Six Iraqi paramilitary forces killed in ambush near Mosul

Attack on unarmed Shiite fighters who were about to go on leave took place on the road between Mosul and the town of Makhmur.

MAKHMUR – Six Iraqi paramilitary forces were killed and more than 30 others wounded in an ambush on a desolate road south of Mosul, security forces said Thursday.

Unidentified assailants on Wednesday night attacked a convoy of mainly-Shiite Popular Mobilisation Forces (PMF) who were going on leave and therefore unarmed, the security forces’ media centre said.

“Six fighters were killed and 31 more were wounded and transferred to the Qayyarah hospital,” the statement said.

The attack took place on the road between Mosul and the town of Makhmur, areas that Iraqi troops and allied paramilitary units recaptured from the Islamic State group (ISIS) in 2017.

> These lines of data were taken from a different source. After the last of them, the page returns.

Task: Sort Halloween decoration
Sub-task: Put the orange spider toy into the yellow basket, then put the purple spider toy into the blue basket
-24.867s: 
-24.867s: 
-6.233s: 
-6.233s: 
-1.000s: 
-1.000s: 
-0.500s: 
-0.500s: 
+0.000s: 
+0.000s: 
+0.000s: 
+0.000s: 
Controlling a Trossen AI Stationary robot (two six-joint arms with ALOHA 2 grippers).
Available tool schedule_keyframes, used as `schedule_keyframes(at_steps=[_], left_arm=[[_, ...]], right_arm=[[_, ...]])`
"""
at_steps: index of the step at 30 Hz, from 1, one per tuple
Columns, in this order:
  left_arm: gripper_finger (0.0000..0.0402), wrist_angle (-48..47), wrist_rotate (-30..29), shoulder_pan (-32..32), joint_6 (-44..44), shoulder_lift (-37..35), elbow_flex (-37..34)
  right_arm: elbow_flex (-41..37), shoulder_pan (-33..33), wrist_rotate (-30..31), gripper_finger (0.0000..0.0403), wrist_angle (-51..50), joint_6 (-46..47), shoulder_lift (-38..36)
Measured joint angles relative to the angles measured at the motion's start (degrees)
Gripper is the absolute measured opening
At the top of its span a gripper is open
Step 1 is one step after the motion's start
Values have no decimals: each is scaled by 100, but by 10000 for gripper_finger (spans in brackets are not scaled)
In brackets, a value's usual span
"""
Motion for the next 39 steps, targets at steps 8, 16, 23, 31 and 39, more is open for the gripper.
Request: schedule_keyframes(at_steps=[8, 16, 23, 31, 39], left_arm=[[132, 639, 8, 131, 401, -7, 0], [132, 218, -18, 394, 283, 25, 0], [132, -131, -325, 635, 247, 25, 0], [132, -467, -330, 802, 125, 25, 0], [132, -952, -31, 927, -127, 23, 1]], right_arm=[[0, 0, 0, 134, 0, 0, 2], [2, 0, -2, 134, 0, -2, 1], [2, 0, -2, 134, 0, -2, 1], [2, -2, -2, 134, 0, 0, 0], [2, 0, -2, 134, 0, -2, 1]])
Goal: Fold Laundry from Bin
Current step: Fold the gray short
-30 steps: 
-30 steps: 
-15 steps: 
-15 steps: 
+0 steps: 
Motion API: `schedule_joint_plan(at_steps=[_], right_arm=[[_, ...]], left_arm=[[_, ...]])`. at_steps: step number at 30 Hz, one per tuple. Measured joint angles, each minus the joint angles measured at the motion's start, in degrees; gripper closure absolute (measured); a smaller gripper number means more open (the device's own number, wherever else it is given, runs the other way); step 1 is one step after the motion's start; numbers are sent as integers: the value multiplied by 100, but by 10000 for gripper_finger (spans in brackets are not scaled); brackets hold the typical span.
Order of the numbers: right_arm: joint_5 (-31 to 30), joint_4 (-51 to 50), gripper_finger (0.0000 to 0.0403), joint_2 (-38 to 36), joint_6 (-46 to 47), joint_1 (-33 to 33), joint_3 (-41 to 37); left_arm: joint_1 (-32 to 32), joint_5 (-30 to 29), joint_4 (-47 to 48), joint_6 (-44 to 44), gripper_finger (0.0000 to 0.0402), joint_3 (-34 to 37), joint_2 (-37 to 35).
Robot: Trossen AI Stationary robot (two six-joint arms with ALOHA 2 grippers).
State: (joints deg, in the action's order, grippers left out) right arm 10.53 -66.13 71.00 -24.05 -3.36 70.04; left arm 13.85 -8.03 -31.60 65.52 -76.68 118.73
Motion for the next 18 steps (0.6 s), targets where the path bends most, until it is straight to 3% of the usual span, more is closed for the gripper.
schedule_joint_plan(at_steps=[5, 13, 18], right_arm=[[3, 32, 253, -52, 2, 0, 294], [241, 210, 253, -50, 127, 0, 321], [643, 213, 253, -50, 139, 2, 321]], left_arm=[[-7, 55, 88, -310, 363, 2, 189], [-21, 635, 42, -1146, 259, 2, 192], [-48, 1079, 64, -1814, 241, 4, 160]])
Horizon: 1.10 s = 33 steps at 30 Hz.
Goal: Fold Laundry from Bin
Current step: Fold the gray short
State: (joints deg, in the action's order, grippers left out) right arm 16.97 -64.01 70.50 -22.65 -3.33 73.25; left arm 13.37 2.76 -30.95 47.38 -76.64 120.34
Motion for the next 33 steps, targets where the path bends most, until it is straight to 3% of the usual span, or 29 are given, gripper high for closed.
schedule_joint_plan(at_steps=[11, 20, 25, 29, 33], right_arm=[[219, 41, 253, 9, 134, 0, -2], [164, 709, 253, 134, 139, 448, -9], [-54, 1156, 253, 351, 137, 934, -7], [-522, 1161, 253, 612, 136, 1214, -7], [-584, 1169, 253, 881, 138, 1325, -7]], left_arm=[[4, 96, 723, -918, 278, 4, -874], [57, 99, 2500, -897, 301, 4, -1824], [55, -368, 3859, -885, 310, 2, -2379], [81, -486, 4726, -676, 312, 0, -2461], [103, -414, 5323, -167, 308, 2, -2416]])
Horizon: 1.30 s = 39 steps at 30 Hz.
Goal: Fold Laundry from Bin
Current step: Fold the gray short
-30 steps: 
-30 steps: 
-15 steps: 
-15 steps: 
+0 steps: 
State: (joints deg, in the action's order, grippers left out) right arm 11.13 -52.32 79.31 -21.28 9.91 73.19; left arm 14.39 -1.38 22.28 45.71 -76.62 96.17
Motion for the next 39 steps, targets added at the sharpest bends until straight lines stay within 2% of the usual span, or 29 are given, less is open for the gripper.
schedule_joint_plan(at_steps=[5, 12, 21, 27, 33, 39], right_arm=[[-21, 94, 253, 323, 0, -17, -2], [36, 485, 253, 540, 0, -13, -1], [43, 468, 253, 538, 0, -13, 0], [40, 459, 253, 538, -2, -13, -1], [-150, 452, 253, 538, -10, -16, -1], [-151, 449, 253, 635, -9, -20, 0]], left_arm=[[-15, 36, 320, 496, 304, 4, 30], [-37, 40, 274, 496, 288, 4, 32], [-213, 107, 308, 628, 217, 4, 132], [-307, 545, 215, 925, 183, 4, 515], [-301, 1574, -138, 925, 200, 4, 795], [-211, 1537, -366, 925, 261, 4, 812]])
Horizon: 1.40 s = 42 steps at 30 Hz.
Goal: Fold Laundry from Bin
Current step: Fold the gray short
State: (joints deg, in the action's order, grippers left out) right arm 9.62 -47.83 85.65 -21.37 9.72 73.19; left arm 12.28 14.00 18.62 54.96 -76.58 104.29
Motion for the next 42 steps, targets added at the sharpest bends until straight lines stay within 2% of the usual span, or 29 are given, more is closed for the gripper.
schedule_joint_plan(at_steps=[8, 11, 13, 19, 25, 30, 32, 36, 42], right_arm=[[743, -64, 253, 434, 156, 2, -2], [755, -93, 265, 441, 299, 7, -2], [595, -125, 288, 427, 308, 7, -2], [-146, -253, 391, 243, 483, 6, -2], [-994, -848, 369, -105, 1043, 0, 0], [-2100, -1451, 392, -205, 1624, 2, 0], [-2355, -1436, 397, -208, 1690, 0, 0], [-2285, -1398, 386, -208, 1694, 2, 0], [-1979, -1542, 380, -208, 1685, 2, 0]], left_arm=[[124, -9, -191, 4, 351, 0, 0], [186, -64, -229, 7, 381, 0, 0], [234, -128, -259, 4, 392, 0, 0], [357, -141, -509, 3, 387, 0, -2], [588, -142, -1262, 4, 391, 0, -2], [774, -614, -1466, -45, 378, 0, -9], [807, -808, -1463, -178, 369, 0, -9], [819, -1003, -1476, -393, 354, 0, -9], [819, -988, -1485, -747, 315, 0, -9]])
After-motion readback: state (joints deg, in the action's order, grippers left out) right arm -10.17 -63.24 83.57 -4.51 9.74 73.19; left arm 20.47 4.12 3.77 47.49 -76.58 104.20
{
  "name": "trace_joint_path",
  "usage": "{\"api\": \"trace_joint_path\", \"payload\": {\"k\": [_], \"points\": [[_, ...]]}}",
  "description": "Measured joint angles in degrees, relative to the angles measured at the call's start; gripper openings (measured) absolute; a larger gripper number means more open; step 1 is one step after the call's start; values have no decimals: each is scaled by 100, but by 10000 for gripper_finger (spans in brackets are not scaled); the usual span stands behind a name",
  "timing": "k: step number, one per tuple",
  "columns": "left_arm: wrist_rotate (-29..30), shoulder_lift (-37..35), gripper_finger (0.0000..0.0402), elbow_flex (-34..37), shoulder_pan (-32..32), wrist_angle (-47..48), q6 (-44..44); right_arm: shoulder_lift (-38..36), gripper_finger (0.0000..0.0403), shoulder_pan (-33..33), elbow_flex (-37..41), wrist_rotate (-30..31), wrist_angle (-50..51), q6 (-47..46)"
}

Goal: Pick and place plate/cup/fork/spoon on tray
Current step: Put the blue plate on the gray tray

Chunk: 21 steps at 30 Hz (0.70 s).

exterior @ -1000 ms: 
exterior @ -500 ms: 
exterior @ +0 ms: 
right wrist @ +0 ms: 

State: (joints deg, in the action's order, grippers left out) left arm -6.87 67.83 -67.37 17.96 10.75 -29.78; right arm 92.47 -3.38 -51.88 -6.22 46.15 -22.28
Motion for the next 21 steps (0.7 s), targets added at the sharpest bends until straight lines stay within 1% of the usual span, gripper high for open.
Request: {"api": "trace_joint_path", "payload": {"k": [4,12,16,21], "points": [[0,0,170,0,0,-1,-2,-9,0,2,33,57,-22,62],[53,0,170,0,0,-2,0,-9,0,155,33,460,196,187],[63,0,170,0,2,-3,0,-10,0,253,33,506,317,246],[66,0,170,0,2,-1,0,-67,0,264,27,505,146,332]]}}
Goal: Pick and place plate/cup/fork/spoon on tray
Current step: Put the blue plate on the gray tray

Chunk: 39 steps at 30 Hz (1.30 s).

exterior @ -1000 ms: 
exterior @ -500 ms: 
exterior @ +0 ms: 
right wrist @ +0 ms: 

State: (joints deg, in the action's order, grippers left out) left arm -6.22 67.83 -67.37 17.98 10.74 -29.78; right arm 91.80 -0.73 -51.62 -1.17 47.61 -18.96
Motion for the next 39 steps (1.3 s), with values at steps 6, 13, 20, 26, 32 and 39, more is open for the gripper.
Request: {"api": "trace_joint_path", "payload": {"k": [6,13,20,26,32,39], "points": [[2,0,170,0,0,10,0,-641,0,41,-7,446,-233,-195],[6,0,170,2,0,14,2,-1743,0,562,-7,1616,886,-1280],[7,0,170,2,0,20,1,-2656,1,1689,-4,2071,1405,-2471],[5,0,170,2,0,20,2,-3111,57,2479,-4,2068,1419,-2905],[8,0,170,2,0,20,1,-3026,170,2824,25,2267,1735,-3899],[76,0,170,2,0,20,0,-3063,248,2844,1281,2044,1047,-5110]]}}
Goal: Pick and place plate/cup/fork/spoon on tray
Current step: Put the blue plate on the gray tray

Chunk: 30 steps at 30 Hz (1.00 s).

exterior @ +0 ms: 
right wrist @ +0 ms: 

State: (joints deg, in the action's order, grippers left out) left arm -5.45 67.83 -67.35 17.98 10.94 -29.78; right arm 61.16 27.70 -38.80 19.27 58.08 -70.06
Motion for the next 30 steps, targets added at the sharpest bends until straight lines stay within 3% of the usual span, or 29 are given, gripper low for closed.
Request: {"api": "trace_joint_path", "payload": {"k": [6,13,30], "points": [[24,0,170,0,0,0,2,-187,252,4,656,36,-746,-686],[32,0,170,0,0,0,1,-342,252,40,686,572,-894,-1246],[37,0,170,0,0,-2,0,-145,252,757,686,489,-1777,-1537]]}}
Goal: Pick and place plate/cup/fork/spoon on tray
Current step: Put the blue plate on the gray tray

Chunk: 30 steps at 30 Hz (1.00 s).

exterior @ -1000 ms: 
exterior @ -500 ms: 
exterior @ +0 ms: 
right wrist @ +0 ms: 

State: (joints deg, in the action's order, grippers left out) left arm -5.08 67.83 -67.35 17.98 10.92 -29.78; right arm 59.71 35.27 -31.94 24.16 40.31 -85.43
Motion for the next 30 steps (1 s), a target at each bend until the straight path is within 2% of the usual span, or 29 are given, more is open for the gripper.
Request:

“It’s the first attack of its kind after the liberation,” Rezkar Mohammad, a local official in Makhmur, said.

“The area is vast and open, and we already warned forces here that it hadn’t been totally cleared,” he said.

Iraqi forces had deployed in the area in pursuit of the attackers, Mohammad said.

Iraqi police sources told Reuters that three buses carrying the PMF fighters who were coming from Mosul were attacked and surrounded by the militants until military helicopters intervened to force the attackers to flee.

There was no immediate claim of responsibility for the killings but an unnamed official with the PMF told The Associated Press that Islamic State militants were behind the attack.

Baghdad declared victory against ISIS in late 2017 but jihadist sleeper cells still mount hit-and-run attacks against military positions, particularly in Iraq’s north and west.

Security forces have also warned that ISIS fighters could slip across the porous border from neighbouring Syria to escape a blistering US-backed assault on their final redoubt there.